Requirement
Essential Cybersecurity Controls (ECC – 2 : 2024) - Control - 2-1-2 – The cybersecurity requirements for managing information and technology assets must be implemented.
Understanding the Requirement
This control requires your organization to implement approved, documented cybersecurity requirements for managing all information and technology assets — including creating an official asset register, classifying every asset, and assigning encoded identifiers based on that classification. As part of the Essential Cybersecurity Controls (ECC – 2 : 2024), it also requires you to put in place specific procedures for handling assets according to their classification and to ensure those procedures align with applicable laws and regulations.
Technical Implementation
- Create and maintain an asset register: Start with a single authoritative inventory (spreadsheet or lightweight CMDB) that records asset type (hardware, software, data, cloud service), owner, location, purchase/lease date, and business purpose. Assign a unique encoded identifier to each asset (e.g., ACCT-LOB-0001 for an accounting server) so assets can be tracked throughout their lifecycle.

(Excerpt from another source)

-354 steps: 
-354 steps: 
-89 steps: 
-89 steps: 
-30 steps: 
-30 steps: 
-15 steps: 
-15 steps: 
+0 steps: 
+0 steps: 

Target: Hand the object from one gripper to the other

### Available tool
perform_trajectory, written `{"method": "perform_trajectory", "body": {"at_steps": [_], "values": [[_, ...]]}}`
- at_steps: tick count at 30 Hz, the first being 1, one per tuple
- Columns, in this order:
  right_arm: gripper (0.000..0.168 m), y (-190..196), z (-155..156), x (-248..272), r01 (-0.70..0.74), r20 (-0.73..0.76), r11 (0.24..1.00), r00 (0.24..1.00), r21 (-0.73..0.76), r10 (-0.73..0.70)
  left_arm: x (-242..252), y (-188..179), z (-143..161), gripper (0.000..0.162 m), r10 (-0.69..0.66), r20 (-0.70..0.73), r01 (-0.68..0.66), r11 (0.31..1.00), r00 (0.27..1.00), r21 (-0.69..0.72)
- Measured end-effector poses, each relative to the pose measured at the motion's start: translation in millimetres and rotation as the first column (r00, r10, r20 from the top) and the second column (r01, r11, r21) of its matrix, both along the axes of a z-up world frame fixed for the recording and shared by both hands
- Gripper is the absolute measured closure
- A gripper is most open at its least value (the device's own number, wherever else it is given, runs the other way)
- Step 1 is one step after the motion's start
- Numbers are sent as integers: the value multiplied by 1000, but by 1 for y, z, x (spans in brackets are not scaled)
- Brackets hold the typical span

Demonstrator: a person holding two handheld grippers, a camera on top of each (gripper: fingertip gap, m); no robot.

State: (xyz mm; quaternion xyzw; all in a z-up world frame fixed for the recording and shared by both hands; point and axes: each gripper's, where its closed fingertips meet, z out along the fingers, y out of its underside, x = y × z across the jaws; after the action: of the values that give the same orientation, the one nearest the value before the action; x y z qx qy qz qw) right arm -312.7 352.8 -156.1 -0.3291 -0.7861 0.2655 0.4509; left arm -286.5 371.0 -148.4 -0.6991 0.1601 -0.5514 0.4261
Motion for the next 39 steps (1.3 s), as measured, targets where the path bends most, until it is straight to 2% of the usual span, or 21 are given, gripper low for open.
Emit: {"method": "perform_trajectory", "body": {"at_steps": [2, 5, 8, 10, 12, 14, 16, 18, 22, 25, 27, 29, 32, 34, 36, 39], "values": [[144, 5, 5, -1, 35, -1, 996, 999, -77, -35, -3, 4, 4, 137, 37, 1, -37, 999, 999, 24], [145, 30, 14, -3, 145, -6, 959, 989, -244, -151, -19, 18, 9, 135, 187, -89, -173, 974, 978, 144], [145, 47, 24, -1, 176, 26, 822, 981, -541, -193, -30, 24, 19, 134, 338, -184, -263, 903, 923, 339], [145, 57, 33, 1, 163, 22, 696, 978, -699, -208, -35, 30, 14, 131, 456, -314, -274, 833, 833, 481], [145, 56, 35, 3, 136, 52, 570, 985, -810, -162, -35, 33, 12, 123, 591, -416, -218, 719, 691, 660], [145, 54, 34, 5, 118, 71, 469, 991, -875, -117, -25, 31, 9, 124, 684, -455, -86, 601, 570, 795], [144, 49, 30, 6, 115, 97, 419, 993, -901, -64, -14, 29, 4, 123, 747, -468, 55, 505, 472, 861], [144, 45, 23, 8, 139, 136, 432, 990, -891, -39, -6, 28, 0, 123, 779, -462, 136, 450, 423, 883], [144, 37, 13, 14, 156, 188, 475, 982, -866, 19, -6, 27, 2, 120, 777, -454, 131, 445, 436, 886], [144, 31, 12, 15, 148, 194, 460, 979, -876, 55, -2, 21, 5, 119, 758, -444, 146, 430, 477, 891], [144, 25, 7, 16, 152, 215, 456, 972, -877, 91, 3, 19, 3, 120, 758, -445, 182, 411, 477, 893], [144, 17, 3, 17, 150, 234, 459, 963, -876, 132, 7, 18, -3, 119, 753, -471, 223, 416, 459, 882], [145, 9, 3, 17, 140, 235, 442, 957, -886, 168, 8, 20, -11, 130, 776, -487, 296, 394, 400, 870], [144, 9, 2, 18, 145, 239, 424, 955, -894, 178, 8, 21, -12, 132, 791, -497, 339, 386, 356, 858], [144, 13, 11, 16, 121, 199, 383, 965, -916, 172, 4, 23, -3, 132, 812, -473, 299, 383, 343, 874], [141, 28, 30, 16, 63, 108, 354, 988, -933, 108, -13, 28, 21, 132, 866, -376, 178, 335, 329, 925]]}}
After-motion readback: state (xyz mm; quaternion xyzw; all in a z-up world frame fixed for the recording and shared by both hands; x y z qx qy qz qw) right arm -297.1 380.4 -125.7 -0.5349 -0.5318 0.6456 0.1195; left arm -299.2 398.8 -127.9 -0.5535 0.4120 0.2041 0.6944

- Define a practical classification scheme: Use 3–4 classification levels (for example: Public, Internal, Confidential, Restricted). For each level document acceptable handling rules: encryption requirements, remote access controls, backup frequency, permitted storage locations, and disposal methods. Keep classifications simple so staff can apply them consistently.
- Document and approve policies and procedures: Produce an approved official document (Asset Management Policy and procedures) that records the inventory process, classification criteria, encoding rules, and roles/responsibilities (asset owner, IT custodian, security lead). Obtain sign-off from an appropriate authority (business owner, CEO, or security committee) and store the document where it is discoverable and version-controlled.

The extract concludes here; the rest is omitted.